WORK INSTRUCTION »
Which lines run from the one containing "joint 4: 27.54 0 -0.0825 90" to the end of the listing? Copy them out exactly, leaving out the rest.

· · · ·

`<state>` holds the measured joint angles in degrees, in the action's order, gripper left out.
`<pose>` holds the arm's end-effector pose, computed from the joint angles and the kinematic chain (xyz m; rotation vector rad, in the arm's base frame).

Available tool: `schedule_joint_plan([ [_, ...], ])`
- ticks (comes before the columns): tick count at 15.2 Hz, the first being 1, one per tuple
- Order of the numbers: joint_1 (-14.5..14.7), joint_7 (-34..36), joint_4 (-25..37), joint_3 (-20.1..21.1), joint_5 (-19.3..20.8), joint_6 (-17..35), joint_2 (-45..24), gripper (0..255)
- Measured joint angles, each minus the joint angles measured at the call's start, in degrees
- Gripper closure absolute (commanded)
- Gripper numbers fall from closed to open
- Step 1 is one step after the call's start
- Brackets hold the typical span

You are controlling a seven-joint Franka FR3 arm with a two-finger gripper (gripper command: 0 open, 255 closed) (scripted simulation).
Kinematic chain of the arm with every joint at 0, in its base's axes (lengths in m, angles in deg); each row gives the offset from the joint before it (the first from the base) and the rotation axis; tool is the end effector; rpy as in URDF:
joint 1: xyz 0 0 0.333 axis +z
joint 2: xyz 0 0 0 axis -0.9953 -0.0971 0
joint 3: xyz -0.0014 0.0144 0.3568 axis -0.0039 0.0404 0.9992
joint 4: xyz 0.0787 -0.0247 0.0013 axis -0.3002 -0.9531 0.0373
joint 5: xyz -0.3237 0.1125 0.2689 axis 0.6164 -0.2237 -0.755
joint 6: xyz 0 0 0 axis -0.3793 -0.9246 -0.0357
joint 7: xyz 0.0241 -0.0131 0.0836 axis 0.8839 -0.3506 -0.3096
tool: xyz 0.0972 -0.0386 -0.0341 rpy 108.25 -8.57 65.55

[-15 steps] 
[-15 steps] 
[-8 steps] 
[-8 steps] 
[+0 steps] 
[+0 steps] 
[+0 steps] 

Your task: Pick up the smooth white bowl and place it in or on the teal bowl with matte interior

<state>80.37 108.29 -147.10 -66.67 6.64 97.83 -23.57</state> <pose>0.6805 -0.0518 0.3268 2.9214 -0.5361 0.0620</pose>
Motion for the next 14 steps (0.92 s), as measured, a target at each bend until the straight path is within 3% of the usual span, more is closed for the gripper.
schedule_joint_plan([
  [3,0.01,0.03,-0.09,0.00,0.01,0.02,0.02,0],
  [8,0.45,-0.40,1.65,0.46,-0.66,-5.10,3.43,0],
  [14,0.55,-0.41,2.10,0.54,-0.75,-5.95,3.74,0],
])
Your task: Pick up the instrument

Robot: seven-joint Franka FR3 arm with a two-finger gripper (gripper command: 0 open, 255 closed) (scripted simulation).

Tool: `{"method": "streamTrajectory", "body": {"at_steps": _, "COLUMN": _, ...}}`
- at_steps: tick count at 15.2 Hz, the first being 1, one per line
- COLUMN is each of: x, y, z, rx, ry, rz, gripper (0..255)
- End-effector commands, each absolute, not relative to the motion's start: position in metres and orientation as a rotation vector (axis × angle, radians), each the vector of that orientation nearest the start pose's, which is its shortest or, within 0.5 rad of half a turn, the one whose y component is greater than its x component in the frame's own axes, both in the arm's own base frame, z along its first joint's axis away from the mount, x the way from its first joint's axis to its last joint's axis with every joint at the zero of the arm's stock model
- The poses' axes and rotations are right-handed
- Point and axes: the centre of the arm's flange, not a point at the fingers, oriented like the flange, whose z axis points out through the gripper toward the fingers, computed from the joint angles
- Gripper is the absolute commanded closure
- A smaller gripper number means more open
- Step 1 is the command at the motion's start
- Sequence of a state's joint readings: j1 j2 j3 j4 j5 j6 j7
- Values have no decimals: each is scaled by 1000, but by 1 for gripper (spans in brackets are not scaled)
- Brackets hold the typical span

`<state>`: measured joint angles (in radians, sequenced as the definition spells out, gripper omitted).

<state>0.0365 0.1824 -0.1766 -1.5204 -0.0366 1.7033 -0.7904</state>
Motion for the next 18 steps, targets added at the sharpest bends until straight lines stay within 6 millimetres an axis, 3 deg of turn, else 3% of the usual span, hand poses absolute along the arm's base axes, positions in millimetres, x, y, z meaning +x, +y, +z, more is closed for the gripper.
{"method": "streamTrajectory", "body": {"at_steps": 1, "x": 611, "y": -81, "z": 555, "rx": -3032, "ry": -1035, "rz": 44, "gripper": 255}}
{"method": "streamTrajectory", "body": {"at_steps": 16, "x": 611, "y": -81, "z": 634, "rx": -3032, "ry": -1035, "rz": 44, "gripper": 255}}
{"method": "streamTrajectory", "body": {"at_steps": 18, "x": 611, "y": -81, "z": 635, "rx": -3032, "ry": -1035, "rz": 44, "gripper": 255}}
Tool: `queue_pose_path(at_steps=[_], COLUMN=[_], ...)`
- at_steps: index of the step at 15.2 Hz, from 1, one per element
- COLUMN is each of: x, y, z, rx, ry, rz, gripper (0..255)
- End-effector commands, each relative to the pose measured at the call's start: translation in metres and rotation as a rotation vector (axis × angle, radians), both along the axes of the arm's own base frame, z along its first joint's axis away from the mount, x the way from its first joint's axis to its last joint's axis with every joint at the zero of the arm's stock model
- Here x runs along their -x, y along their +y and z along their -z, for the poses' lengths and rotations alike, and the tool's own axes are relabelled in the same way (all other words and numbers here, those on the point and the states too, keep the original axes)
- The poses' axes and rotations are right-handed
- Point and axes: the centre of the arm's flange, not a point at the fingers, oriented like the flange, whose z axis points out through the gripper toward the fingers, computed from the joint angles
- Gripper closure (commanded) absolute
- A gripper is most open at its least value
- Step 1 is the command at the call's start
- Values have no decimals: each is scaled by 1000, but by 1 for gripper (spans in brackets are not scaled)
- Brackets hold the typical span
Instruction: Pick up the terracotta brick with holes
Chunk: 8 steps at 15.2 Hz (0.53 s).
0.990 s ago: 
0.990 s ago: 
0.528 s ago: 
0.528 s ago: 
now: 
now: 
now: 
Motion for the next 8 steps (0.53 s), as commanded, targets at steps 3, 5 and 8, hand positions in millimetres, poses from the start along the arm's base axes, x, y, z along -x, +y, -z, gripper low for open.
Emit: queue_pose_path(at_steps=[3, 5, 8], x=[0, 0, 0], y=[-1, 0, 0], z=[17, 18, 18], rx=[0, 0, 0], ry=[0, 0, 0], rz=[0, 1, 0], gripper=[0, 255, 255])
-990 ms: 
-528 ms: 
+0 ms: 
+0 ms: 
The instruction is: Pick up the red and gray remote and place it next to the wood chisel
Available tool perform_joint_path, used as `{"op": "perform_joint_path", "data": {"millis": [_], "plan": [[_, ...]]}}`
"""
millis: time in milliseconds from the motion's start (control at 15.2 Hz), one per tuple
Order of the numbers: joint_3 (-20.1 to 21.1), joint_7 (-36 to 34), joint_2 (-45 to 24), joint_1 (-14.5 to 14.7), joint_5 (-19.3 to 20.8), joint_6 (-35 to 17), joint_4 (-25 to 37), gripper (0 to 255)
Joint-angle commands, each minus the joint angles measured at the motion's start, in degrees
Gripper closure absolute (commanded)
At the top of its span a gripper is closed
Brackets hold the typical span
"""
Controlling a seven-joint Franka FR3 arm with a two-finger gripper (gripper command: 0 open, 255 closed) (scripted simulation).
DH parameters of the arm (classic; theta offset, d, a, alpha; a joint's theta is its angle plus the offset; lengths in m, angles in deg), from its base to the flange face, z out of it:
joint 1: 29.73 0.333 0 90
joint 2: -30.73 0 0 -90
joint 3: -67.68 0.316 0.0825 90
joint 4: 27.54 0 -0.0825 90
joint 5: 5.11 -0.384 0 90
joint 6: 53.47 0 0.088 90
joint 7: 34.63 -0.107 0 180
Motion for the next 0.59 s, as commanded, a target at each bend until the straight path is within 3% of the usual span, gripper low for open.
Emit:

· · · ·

COMPLETED TASK »
joint 4: 27.54 0 -0.0825 90
joint 5: 5.11 -0.384 0 90
joint 6: 53.47 0 0.088 90
joint 7: 34.63 -0.107 0 180
Motion for the next 0.59 s, as commanded, a target at each bend until the straight path is within 3% of the usual span, gripper low for open.
Emit:

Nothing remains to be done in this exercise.